The Power of Preserved Knowledge: Learning from Predecessors
Imagine being able to review all your predecessor's mistakes, successes and thinking. Would you be more successful? Could you learn from someone else's mistakes so that your leadership does not need to discover nor fail at the same things? This isn't about copying what worked before – contexts change, and what succeeded in one situation may fail in another. Rather, it's about understanding the reasoning, the assumptions, the trade-offs, and the lessons learned. It's about standing on the shoulders of those who came before, rather than starting from scratch each time.

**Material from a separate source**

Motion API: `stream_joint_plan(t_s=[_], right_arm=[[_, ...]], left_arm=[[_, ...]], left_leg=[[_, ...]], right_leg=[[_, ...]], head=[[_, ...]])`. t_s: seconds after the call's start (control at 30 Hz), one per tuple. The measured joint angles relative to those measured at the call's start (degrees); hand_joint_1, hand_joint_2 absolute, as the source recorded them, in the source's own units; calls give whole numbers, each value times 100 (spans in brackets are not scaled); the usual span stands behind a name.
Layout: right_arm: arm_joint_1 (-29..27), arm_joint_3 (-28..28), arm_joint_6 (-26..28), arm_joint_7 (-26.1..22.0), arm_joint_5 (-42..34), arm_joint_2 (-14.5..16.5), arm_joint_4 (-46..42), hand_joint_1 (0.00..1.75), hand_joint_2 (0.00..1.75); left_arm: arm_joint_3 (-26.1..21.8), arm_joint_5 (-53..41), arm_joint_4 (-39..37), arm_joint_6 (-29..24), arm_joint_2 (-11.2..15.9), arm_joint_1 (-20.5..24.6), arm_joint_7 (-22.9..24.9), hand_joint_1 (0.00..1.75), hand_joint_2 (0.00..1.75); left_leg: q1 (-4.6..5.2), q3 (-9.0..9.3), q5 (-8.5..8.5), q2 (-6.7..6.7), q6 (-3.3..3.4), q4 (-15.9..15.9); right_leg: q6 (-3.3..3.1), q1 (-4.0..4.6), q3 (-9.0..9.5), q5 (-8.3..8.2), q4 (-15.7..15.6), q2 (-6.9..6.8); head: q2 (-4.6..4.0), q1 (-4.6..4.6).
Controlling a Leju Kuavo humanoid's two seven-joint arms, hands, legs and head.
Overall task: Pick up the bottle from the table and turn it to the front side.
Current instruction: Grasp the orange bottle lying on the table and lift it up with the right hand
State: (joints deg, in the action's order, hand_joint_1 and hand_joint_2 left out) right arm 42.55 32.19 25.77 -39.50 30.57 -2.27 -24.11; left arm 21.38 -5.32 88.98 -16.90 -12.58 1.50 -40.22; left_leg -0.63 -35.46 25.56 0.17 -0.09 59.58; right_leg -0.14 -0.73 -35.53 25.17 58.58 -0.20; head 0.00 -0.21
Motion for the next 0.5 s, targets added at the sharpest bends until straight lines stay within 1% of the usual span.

Putting aside our ego (and that is a whole course at university), it would be amazing to be able to build on our skills whilst enhancing the existing knowledge or process, knowing that even if you fail, your efforts are not going to be swept out of existence when you leave. Your contributions would become part of an evolving body of organisational wisdom, and your successor would benefit from both your successes and your failures. In this way, leadership becomes a cumulative discipline, where each leader adds value not just through their tenure, but through the knowledge they leave behind for those who follow.
The challenge, of course, is creating systems that make this documentation meaningful, accessible, and useful rather than burdensome. But if we can learn to document leadership decisions with the same rigour and purpose that engineers document their designs, we can transform leadership from a series of disconnected tenures into a continuous process of organisational learning and improvement.